Sigfried, Roy and White House Email

Recently, someone reminded me of a classic Chris Rock bit that goes basically like this: People keep saying the tiger went crazy when it attacked Roy, the tiger went CRAZY. No it didn't. The tiger went tiger. The tiger went crazy when it was riding around the ring on a bicycle playing the trumpet.


That pretty much sums up why I've been fairly silent recently on the mendacity and lawlessness of the Bush administration - it's not news when a tiger acts like a tiger. At least it shouldn't be. But when a tiger kills its prey, eats some of it, then sodomizes the lifeless corpse, well that's news.

Let me present then, the White House email scandal, certainly not the most heinous example of White House lawbreaking, but one where the administration definitely is caught sodomizing the barely breathing body of the rule of law:

There is much cause for outrage over the White House's brazen disregard for federal public records law, which may well have resulted in the destruction of millions of official e-mails... The law is clear that e-mails sent and received by anyone in the White House -- just like all official White House documents -- should be instantaneously and automatically archived. So someone in the White House should have been making sure the law was being followed, and that all e-mails were indeed being properly stored for posterity... The matter in the news today relates not to those e-mails, but to as many as several million others -- these actually on the eop.gov accounts -- that seem to have vanished.

Which ones vanished? Why the emails from 2001 to October 2003, a period that just happens to cover the run-up to the Iraq invasion, the Plame leak and the destruction of the CIA interrogation tapes. How convenient. But if they are missing, why not just go to the backup tapes?

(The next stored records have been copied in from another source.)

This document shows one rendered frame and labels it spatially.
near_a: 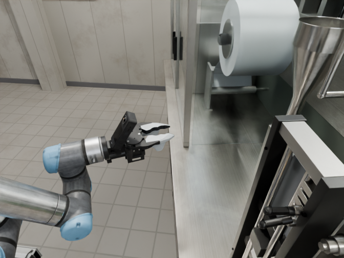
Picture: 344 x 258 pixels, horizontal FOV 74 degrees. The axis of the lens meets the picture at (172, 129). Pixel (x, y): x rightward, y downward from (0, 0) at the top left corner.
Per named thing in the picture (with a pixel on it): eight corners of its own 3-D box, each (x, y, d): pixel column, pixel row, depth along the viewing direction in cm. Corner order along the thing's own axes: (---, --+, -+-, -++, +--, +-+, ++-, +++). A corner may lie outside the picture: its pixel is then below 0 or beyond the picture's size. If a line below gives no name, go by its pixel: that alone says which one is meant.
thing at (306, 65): (245, 170, 102) (282, 38, 68) (276, 169, 103) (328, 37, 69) (256, 196, 91) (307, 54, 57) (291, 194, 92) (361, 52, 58)
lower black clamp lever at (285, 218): (257, 223, 37) (256, 219, 36) (289, 217, 36) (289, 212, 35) (260, 232, 36) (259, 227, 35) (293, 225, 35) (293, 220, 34)
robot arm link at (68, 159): (51, 163, 68) (42, 141, 63) (89, 154, 71) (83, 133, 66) (49, 182, 62) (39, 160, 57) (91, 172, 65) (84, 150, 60)
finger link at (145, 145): (158, 136, 70) (129, 140, 68) (158, 132, 69) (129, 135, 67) (160, 148, 67) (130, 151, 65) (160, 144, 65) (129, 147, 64)
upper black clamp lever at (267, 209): (260, 209, 34) (263, 204, 33) (292, 209, 35) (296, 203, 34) (264, 217, 33) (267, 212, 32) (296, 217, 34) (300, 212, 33)
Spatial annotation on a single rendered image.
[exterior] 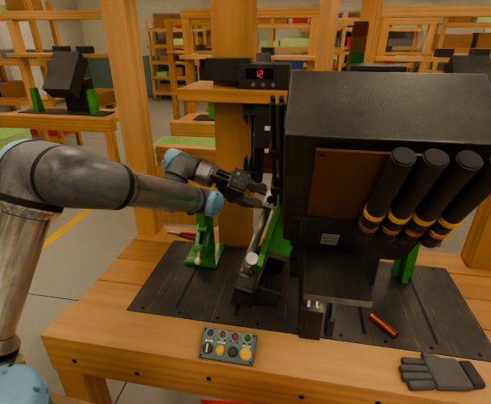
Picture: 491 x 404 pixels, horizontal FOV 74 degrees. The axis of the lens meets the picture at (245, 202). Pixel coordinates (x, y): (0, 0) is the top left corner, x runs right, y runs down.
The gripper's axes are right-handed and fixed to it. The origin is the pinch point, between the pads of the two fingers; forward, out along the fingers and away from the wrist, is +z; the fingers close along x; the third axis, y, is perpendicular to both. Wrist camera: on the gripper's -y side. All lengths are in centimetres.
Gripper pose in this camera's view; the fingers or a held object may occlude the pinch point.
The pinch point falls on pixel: (267, 201)
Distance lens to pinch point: 105.8
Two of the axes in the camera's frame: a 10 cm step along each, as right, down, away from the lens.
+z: 9.3, 3.7, 0.2
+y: 1.5, -3.4, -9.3
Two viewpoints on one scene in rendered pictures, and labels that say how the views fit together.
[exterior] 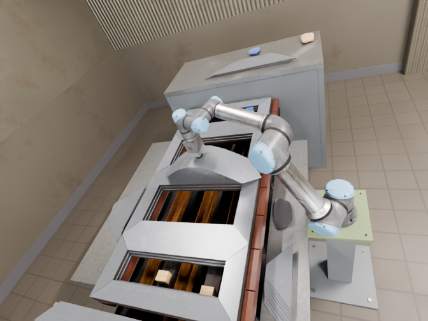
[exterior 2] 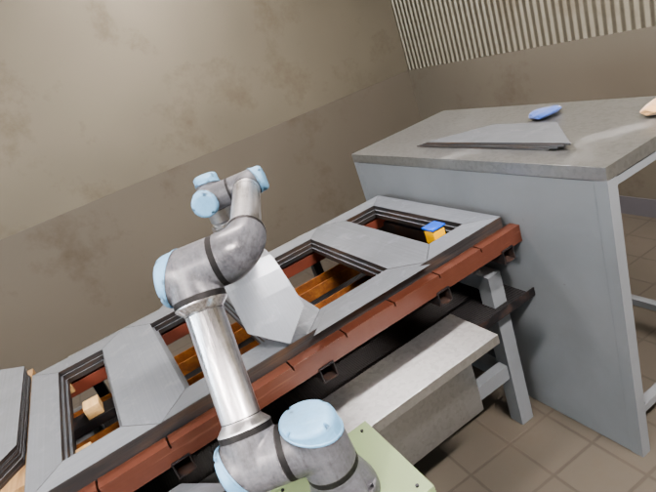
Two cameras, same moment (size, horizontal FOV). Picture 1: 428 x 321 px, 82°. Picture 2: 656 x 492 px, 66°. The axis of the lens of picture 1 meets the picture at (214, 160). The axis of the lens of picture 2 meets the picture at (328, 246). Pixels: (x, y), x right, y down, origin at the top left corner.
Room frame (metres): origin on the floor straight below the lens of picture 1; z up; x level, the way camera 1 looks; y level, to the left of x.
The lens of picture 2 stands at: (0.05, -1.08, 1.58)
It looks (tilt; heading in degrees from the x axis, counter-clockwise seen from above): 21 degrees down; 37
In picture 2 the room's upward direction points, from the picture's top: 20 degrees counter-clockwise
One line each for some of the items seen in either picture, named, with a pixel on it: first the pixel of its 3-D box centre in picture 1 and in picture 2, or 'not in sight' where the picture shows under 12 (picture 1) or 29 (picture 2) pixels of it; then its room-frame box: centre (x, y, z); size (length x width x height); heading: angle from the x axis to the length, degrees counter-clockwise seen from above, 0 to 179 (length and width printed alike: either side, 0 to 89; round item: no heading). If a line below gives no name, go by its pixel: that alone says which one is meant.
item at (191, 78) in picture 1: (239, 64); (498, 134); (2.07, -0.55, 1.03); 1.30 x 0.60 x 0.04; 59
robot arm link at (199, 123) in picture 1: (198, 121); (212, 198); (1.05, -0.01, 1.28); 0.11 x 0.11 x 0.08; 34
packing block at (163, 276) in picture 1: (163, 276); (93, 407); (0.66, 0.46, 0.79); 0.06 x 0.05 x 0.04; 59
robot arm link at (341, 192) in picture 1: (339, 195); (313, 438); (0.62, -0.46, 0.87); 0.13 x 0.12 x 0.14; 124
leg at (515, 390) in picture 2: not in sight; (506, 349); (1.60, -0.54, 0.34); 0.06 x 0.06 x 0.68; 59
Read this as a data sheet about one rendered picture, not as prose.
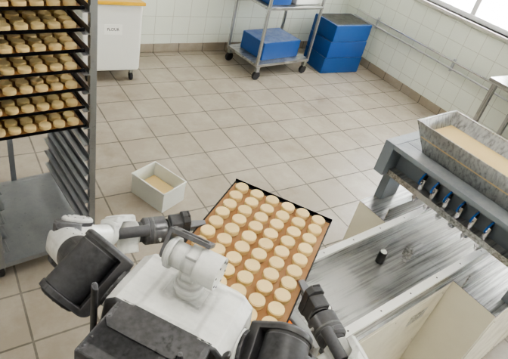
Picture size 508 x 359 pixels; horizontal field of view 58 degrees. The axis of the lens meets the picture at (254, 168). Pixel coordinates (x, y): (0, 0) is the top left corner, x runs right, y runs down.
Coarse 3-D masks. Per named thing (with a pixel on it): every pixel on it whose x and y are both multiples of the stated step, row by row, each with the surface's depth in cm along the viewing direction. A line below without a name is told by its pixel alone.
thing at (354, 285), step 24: (384, 240) 194; (336, 264) 176; (360, 264) 179; (384, 264) 182; (408, 264) 185; (432, 264) 188; (336, 288) 166; (360, 288) 169; (384, 288) 171; (408, 288) 174; (336, 312) 157; (360, 312) 160; (408, 312) 168; (360, 336) 151; (384, 336) 168; (408, 336) 194
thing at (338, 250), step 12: (408, 216) 201; (420, 216) 207; (372, 228) 189; (384, 228) 190; (396, 228) 198; (348, 240) 180; (360, 240) 181; (372, 240) 189; (324, 252) 171; (336, 252) 175; (348, 252) 182; (324, 264) 174
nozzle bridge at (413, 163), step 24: (384, 144) 196; (408, 144) 195; (384, 168) 199; (408, 168) 199; (432, 168) 183; (384, 192) 216; (456, 192) 174; (480, 192) 175; (480, 216) 177; (504, 216) 165; (480, 240) 174; (504, 240) 171; (504, 264) 168
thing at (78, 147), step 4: (64, 132) 236; (68, 132) 236; (72, 132) 234; (68, 136) 234; (72, 136) 234; (72, 140) 232; (76, 140) 231; (76, 144) 230; (80, 144) 227; (76, 148) 227; (80, 148) 228; (84, 148) 224; (80, 152) 225; (84, 152) 225; (84, 156) 223; (88, 156) 221; (84, 160) 221
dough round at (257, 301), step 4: (256, 292) 134; (252, 296) 133; (256, 296) 133; (260, 296) 133; (248, 300) 132; (252, 300) 132; (256, 300) 132; (260, 300) 132; (264, 300) 133; (252, 304) 131; (256, 304) 131; (260, 304) 131; (264, 304) 132; (256, 308) 131; (260, 308) 132
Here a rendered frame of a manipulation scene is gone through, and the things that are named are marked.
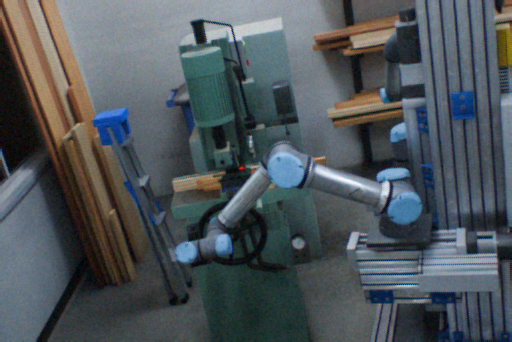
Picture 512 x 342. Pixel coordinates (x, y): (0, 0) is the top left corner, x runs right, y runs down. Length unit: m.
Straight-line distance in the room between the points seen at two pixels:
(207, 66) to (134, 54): 2.52
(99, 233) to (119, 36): 1.71
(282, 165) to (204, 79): 0.74
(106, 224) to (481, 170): 2.44
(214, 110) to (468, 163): 1.04
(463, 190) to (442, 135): 0.23
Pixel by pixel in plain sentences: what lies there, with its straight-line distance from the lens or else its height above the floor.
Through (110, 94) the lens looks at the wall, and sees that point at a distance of 5.33.
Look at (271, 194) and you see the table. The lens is 2.81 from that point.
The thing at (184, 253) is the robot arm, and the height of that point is 0.95.
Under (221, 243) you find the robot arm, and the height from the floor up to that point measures 0.95.
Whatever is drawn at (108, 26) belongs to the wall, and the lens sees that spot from 5.23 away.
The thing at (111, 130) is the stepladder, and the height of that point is 1.09.
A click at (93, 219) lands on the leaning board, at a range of 4.17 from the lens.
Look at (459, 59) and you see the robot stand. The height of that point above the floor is 1.39.
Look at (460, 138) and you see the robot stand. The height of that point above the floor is 1.11.
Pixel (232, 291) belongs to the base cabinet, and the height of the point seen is 0.45.
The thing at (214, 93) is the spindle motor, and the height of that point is 1.34.
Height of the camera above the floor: 1.95
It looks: 20 degrees down
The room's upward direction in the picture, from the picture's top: 11 degrees counter-clockwise
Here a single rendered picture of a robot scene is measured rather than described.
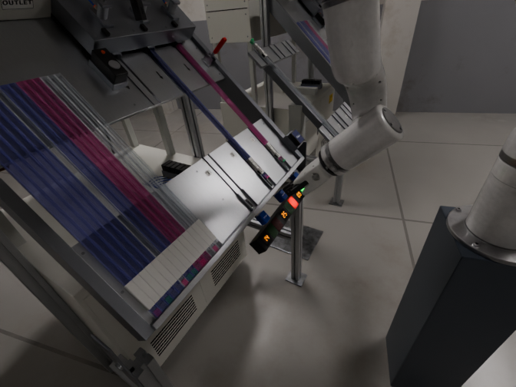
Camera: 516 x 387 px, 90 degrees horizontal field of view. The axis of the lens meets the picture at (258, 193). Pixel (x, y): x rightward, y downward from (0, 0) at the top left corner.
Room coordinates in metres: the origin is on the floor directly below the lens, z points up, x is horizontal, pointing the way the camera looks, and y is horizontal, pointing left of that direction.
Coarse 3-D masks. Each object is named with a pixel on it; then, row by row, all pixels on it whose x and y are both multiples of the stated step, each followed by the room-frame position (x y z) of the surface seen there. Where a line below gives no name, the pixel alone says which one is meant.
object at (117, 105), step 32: (0, 32) 0.65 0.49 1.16; (32, 32) 0.69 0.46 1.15; (64, 32) 0.74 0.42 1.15; (0, 64) 0.58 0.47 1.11; (32, 64) 0.62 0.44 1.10; (64, 64) 0.66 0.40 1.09; (128, 64) 0.76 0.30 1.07; (192, 64) 0.91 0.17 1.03; (96, 96) 0.63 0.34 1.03; (128, 96) 0.67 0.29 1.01; (160, 96) 0.73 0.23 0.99
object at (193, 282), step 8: (288, 176) 0.68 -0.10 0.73; (280, 184) 0.64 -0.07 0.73; (272, 192) 0.60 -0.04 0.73; (264, 200) 0.56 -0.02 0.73; (256, 208) 0.53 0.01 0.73; (248, 216) 0.51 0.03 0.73; (240, 224) 0.48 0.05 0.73; (240, 232) 0.45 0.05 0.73; (232, 240) 0.43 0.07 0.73; (224, 248) 0.40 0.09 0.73; (216, 256) 0.38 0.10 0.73; (208, 264) 0.36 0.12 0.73; (200, 272) 0.34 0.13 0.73; (192, 280) 0.32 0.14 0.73; (184, 288) 0.31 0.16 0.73; (192, 288) 0.31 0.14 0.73; (184, 296) 0.29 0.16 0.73; (176, 304) 0.28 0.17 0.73; (168, 312) 0.26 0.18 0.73; (160, 320) 0.25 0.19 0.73
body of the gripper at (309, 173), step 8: (320, 152) 0.56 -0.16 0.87; (320, 160) 0.53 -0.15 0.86; (304, 168) 0.60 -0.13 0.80; (312, 168) 0.53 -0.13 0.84; (320, 168) 0.52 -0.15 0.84; (328, 168) 0.52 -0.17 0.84; (304, 176) 0.54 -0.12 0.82; (312, 176) 0.53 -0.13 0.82; (320, 176) 0.52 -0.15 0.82; (328, 176) 0.51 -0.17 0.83; (312, 184) 0.52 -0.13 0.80; (320, 184) 0.52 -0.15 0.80; (304, 192) 0.53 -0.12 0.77
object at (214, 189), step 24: (240, 144) 0.72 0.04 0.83; (192, 168) 0.57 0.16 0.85; (216, 168) 0.61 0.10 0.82; (240, 168) 0.65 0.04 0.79; (264, 168) 0.69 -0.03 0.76; (288, 168) 0.74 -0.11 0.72; (192, 192) 0.51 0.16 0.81; (216, 192) 0.54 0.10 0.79; (240, 192) 0.58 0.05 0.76; (264, 192) 0.61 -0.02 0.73; (216, 216) 0.49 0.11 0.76; (240, 216) 0.51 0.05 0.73; (96, 264) 0.31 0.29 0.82; (120, 288) 0.29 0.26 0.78; (144, 312) 0.27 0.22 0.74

E-mail messages sent and received by White House personnel during the first three years of the Bush administration were routinely recorded on tapes that were "recycled," the White House's chief information officer said in a court filing this week.
A more clear example of the White House acting with utter disregard (and contempt) for the law would be hard to point out. Someone needs to go to jail for this.

1 comment:

todd said...

"[S]odomizing the barely breathing body of the rule of law."

That's nice work. Almost makes up for your crazy predictions.